WORK TO BE COMPLETED →
Copy every line of the listing that holds the string "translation".
═══ GIVEN DATA
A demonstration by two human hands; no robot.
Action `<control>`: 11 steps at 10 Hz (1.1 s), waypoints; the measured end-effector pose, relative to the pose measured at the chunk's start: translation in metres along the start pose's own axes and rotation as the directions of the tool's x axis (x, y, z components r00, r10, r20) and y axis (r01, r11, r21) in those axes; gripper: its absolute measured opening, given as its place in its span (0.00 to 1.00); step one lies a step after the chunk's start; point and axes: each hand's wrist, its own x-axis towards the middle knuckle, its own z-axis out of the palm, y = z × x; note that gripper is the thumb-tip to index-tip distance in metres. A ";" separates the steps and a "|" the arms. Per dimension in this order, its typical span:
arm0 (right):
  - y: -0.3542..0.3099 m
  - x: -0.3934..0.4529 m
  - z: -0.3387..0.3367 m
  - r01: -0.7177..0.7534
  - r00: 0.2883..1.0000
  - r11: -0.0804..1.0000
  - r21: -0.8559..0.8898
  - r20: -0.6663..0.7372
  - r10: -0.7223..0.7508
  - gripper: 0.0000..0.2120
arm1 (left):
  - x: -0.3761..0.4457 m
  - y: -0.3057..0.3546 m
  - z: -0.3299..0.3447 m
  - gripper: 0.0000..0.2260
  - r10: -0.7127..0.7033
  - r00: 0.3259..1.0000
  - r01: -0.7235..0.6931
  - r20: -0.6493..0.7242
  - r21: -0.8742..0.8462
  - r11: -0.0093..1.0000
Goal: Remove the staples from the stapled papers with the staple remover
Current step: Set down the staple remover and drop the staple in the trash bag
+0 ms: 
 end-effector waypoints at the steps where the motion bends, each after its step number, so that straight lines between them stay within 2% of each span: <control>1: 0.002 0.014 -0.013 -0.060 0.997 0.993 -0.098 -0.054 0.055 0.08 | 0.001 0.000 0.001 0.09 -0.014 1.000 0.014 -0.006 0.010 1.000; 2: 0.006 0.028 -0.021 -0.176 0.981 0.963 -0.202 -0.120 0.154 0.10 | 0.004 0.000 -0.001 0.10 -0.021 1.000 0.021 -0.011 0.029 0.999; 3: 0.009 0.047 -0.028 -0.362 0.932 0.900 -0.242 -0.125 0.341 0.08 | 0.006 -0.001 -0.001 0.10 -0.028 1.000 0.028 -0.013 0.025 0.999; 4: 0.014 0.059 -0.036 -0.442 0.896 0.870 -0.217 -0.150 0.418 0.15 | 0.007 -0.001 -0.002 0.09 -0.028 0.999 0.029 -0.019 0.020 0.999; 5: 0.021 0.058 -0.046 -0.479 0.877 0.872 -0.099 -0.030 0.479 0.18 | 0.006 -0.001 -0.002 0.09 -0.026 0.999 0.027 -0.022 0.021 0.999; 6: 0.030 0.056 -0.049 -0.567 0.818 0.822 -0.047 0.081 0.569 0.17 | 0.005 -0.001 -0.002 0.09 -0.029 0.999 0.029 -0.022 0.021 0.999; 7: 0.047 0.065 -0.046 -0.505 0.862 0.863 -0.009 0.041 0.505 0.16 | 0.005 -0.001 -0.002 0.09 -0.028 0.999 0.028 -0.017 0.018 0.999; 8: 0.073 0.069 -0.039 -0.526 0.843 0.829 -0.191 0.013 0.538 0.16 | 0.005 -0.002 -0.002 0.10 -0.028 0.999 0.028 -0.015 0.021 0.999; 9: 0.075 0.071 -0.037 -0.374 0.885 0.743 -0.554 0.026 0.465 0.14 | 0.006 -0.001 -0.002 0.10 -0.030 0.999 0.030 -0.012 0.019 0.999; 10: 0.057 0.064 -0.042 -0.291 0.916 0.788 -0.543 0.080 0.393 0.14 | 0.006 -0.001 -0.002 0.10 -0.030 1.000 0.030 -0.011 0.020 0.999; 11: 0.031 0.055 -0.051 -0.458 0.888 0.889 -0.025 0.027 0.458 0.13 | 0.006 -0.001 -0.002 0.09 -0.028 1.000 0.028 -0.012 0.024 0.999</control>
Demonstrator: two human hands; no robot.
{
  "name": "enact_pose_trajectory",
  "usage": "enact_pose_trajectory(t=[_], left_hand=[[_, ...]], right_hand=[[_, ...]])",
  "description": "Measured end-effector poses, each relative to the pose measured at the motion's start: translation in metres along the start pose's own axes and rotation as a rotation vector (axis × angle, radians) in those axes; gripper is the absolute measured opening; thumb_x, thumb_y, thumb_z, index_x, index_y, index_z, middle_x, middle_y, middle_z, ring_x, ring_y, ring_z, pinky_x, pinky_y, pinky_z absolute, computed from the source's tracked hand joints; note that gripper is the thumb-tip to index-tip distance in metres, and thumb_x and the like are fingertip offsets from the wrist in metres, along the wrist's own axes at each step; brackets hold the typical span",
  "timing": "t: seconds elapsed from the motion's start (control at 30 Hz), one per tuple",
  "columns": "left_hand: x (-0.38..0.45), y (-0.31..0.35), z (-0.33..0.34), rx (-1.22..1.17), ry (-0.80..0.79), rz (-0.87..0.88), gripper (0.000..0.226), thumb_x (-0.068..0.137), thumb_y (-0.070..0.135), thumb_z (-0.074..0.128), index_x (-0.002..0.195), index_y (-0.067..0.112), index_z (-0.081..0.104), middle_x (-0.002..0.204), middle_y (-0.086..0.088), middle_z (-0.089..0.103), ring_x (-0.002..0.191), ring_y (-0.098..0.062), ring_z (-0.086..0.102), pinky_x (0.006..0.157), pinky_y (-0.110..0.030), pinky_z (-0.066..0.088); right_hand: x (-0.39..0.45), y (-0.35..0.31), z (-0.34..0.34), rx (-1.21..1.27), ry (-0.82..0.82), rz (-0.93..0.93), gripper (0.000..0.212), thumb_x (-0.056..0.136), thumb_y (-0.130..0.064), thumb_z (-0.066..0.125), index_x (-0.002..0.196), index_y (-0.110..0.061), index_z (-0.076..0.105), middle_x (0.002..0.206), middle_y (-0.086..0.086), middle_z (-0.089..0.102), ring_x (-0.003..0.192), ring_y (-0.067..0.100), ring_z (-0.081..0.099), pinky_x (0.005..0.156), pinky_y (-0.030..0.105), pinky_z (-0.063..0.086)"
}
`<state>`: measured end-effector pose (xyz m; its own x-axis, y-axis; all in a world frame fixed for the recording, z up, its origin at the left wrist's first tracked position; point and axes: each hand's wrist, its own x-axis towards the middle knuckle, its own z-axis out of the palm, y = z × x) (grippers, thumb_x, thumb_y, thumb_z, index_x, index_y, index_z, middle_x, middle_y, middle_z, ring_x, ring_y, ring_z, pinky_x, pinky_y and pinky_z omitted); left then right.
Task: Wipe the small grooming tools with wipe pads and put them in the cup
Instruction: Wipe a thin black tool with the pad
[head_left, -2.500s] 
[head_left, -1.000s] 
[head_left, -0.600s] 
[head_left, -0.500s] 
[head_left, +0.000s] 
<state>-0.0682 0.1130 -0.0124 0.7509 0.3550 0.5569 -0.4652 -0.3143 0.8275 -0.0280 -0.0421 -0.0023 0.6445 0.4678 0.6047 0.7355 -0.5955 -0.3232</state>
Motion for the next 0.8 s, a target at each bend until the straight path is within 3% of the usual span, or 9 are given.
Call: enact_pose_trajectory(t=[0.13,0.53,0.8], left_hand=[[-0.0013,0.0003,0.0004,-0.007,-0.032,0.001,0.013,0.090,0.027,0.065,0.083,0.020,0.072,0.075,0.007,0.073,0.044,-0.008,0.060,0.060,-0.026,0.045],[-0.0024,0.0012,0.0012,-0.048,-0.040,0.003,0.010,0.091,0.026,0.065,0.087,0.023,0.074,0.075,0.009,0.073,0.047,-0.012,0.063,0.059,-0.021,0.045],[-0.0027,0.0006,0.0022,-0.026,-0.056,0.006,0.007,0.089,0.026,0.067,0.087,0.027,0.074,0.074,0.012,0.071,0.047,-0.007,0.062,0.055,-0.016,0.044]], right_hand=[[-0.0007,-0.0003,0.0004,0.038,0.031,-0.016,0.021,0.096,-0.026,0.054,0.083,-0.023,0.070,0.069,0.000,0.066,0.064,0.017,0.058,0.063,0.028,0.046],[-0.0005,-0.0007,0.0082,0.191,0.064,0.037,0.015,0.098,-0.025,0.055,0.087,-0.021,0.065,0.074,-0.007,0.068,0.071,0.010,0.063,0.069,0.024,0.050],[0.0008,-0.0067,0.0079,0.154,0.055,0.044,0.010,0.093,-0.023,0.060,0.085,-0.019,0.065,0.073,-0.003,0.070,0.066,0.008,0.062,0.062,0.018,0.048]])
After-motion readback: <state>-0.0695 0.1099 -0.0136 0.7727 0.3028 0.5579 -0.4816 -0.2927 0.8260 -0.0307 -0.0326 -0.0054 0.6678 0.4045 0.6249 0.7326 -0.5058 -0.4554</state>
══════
EXERCISE RESULT →
Action `<control>`: 11 steps at 10 Hz (1.1 s), waypoints; the measured end-effector pose, relative to the pose measured at the chunk's start: translation in metres along the start pose's own axes and rotation as the directions of the tool's x axis (x, y, z components r00, r10, r20) and y axis (r01, r11, r21) in those axes; gripper: its absolute measured opening, given as its place in its span (0.00 to 1.00); step one lies a step after the chunk's start; point and axes: each hand's wrist, its own x-axis towards the middle knuckle, its own z-axis out of the palm, y = z × x; note that gripper is the thumb-tip to index-tip distance in metres. A ";" separates the steps and a "|" the arms. Per dimension in this order, its typical span:
  "description": "Measured end-effector poses, each relative to the pose measured at the motion's start: translation in metres along the start pose's own axes and rotation as a rotation vector (axis × angle, radians) in those axes; gripper is the absolute measured opening; thumb_x, thumb_y, thumb_z, index_x, index_y, index_z, middle_x, middle_y, middle_z, ring_x, ring_y, ring_z, pinky_x, pinky_y, pinky_z absolute, computed from the source's tracked hand joints; note that gripper is the thumb-tip to index-tip distance in metres, and thumb_x and the like are fingertip offsets from the wrist in metres, along the wrist's own axes at each step; brackets hold the typical span",

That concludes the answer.